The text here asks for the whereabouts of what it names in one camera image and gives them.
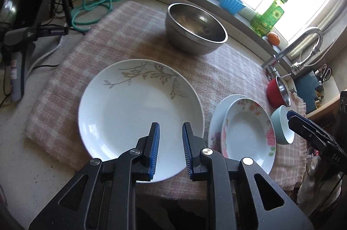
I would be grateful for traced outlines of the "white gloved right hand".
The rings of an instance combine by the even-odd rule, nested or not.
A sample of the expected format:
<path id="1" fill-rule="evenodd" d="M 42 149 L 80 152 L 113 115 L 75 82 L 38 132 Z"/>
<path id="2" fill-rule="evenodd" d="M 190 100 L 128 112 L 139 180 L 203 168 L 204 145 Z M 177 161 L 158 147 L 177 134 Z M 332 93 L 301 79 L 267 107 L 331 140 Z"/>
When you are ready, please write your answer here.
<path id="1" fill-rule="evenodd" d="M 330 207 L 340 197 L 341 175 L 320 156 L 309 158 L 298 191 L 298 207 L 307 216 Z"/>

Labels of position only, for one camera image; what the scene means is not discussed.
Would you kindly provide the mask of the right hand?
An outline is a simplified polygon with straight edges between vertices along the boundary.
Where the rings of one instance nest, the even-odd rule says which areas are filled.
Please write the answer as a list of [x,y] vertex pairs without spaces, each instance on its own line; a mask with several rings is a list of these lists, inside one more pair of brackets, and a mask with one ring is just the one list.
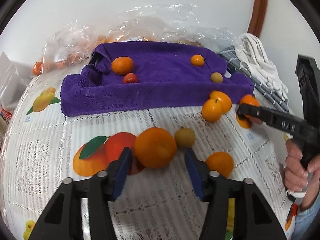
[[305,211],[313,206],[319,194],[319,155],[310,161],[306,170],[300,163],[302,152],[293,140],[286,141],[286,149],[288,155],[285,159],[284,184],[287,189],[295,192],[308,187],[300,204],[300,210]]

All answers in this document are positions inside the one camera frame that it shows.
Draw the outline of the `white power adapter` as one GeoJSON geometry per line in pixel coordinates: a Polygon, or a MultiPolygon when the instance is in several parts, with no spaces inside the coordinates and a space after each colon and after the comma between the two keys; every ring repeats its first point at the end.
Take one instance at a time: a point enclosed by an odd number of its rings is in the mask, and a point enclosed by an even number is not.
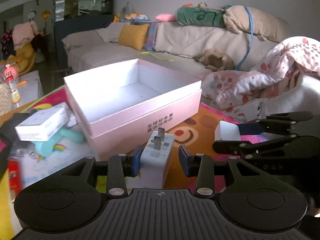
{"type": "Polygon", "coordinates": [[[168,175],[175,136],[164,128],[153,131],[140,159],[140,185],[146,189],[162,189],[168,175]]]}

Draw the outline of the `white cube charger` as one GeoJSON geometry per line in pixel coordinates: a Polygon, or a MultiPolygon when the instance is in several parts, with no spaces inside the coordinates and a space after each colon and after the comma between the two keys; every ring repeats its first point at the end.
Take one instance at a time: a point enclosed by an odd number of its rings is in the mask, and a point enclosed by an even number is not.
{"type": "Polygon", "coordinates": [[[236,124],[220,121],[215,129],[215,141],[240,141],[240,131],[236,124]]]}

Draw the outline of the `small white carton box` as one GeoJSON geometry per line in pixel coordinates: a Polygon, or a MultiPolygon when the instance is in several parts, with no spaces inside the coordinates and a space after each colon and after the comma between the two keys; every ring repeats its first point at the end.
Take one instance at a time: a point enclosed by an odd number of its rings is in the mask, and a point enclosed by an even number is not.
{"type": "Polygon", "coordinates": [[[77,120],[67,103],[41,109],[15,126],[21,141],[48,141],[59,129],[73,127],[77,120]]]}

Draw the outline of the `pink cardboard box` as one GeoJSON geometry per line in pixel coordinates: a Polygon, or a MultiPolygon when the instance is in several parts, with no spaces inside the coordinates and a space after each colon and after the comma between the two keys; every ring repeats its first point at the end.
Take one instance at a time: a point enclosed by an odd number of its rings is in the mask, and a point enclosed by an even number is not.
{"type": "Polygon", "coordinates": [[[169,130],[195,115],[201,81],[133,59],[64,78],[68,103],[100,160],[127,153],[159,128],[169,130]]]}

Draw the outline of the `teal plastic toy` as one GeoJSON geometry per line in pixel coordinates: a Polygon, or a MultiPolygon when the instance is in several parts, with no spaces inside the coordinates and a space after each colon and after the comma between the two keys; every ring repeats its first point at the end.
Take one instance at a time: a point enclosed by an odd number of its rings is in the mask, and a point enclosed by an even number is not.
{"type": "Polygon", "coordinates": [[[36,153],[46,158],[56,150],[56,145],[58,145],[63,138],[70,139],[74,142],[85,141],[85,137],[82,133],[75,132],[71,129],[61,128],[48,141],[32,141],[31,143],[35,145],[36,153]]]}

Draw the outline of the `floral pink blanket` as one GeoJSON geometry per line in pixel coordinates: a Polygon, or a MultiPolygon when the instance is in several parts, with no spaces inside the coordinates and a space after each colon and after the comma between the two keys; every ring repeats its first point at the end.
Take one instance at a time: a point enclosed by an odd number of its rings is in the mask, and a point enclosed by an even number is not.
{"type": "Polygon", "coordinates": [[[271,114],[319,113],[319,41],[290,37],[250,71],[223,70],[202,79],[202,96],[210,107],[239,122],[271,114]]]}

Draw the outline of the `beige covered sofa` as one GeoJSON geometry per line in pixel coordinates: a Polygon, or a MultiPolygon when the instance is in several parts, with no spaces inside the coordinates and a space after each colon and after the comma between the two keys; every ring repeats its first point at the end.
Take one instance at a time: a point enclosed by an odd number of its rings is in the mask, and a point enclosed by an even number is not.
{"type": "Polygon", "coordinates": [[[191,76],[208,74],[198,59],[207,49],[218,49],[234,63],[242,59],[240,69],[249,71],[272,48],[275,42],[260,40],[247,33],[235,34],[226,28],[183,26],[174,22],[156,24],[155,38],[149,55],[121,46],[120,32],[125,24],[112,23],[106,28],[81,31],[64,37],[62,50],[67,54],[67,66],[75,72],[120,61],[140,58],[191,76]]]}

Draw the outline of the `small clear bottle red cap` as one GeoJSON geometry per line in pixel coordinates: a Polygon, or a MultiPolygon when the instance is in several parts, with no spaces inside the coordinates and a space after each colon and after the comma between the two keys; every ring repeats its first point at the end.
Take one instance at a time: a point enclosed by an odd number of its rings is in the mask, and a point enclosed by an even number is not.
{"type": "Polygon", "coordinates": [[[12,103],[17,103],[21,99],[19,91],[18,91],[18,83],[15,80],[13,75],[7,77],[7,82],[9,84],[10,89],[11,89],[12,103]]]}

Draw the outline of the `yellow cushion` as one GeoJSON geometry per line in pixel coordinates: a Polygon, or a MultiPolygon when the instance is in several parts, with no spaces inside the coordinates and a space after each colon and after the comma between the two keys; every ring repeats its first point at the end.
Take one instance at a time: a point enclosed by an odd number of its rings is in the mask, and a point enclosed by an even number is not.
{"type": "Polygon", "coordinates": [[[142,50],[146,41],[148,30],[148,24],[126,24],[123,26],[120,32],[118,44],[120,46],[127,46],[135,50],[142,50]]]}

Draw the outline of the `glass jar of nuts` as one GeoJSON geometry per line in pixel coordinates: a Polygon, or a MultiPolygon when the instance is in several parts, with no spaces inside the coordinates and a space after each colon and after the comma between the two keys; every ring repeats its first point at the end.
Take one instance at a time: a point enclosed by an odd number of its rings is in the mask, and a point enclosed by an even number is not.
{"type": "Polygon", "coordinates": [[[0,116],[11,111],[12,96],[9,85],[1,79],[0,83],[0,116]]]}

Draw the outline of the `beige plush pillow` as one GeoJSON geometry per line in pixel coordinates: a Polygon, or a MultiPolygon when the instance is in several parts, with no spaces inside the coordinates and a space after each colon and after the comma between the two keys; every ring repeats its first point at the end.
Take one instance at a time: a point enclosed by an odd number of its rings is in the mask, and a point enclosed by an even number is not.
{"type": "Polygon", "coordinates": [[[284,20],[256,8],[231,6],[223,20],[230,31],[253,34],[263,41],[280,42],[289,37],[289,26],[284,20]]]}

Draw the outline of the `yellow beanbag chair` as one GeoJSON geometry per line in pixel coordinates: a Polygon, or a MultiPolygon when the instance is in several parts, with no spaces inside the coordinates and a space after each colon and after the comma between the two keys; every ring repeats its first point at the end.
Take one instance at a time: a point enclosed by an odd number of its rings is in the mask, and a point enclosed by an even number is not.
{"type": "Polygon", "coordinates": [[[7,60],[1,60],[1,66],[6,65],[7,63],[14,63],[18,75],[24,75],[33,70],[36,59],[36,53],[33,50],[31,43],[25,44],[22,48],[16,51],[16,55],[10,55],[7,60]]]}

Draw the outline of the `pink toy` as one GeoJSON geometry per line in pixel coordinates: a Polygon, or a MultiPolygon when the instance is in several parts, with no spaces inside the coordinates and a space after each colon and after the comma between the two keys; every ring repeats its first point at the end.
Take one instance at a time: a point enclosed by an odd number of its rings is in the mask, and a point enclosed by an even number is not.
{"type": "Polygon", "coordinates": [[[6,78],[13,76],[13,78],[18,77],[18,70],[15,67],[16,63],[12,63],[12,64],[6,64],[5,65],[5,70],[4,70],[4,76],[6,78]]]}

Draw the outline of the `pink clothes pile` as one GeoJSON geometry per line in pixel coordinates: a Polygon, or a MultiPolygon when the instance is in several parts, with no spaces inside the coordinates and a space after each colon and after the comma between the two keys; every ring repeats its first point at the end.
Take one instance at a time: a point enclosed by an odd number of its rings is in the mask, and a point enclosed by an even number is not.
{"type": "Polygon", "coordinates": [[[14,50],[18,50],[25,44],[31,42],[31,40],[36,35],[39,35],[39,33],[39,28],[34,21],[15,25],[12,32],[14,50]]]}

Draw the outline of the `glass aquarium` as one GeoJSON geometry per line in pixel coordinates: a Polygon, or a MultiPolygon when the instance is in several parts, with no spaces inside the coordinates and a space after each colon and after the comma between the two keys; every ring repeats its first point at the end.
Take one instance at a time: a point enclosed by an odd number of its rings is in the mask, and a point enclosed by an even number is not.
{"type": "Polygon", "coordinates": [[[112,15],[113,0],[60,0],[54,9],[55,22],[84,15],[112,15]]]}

# Work request:
Collect each line above holding the string "image".

# The completed task:
The text here asks for the whereabouts of what it names in one camera image and gives them.
Labels of position only, for one camera image; what the scene means is not discussed.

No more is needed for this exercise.